Action item: Write each line below back out exactly, omitting its pictures.

Source material:
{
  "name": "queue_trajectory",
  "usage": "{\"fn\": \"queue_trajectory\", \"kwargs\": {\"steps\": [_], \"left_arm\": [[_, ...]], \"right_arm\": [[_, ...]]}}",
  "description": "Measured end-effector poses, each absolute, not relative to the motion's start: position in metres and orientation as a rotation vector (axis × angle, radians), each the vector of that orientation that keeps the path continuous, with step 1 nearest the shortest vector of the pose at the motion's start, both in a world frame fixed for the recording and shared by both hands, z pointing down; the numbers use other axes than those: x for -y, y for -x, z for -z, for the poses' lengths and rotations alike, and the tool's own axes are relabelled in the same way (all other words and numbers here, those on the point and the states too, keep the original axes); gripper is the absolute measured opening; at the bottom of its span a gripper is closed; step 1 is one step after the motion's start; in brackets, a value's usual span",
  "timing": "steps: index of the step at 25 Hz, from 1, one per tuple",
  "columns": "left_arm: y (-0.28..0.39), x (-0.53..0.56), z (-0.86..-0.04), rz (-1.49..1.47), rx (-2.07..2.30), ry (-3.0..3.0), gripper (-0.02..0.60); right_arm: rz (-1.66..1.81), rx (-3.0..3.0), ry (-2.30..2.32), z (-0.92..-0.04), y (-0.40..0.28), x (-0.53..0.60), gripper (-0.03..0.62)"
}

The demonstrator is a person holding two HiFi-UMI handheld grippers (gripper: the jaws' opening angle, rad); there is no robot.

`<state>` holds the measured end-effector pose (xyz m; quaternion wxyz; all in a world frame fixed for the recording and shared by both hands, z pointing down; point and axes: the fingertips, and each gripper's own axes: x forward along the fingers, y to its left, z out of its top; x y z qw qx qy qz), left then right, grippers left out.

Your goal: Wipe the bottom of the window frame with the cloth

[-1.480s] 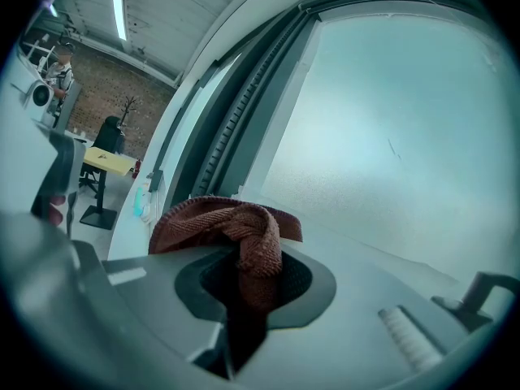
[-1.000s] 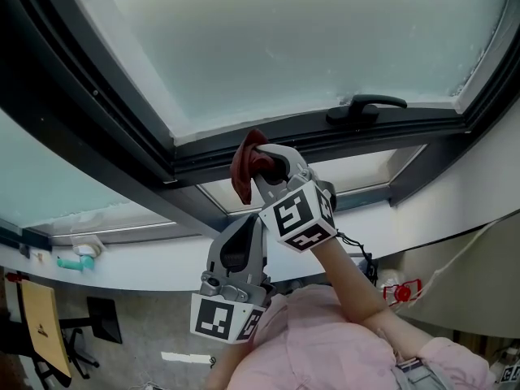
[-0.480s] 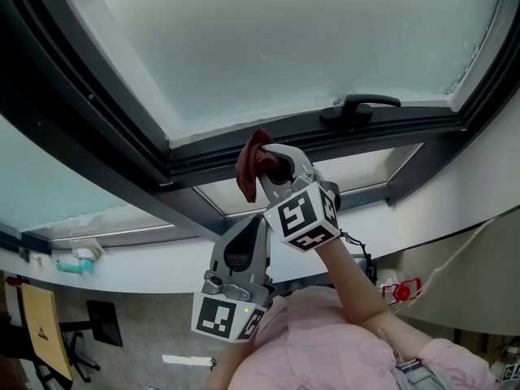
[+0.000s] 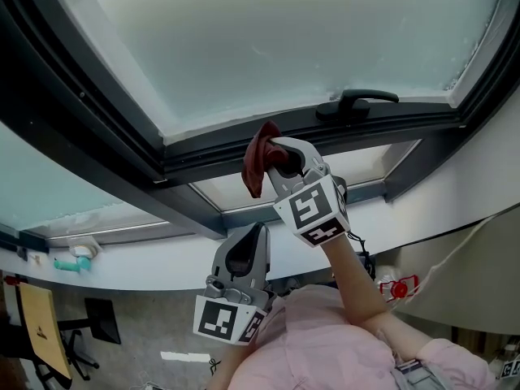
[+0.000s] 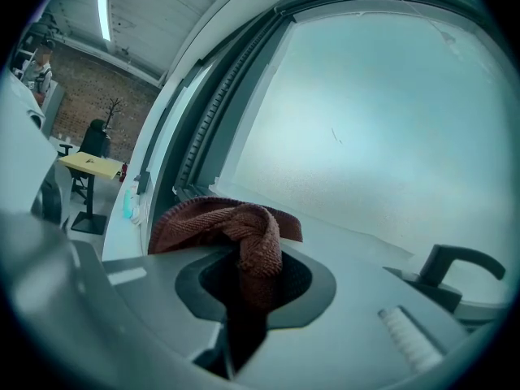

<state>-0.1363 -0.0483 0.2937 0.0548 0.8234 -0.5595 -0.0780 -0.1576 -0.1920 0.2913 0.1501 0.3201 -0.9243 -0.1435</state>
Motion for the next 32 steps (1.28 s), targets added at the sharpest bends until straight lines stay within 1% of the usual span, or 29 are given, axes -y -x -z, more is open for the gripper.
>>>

Exercise solution:
{
  "name": "queue_trajectory",
  "usage": "{\"fn\": \"queue_trajectory\", \"kwargs\": {\"steps\": [_], \"left_arm\": [[_, ...]], \"right_arm\": [[_, ...]]}}",
  "description": "Measured end-effector poses, each absolute, not relative to the motion's start: position in metres and orientation as a rotation vector (axis × angle, radians), each the vector of that orientation that keeps the path continuous, with step 1 nearest the shortest vector of the pose at the motion's start, both in a world frame fixed for the recording and shared by both hands, z pointing down; the numbers use other axes than those: x for -y, y for -x, z for -z, for the poses' lengths and rotations alike, and the tool's own axes are relabelled in the same way (all other words and numbers here, those on the point and the states too, keep the original axes); gripper is the absolute measured opening; at the bottom of its span a gripper is closed; step 1 is one step after the motion's start; in brackets, a value's usual span",
  "timing": "steps: index of the step at 25 Hz, from 1, one per tuple",
  "columns": "left_arm: y (-0.28..0.39), x (-0.53..0.56), z (-0.86..-0.04), rz (-1.49..1.47), rx (-2.07..2.30), ry (-3.0..3.0), gripper (-0.02..0.60); right_arm: rz (-1.66..1.81), rx (-3.0..3.0), ry (-2.30..2.32), z (-0.92..-0.04), y (-0.40..0.28), x (-0.53..0.60), gripper (-0.03..0.62)"
}

The demonstrator is a person holding two HiFi-UMI handheld grippers (gripper: the jaws' opening angle, rad); there is no robot.

`<state>` holds the measured end-effector pose (xyz m; quaternion wxyz; all in a world frame fixed for the recording and shared by both hands, z pointing down; point and axes: the fingertips, and each gripper's own axes: x forward along the fingers, y to its left, z out of its top; x y z qw qx qy qz), left then right, grippers left out.

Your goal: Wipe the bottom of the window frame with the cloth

[-1.480s] 
[-1.000s] 
[-0.480s] 
[+0.000s] 
[+0.000s] 

<state>-0.1363 -0.0483 0.2937 0.0548 0.8234 -0.5595 -0.0780 -0.1576 -0.1920 0.2913 0.1501 0.3201 -0.9243 -0.1435</state>
Motion for the next 32 steps (1.28 s), targets added at the sharpest bends until straight lines stay within 1% of the usual span, or 29 are given, axes -y -x -z, more is open for the gripper.
>>>

The output is now finished.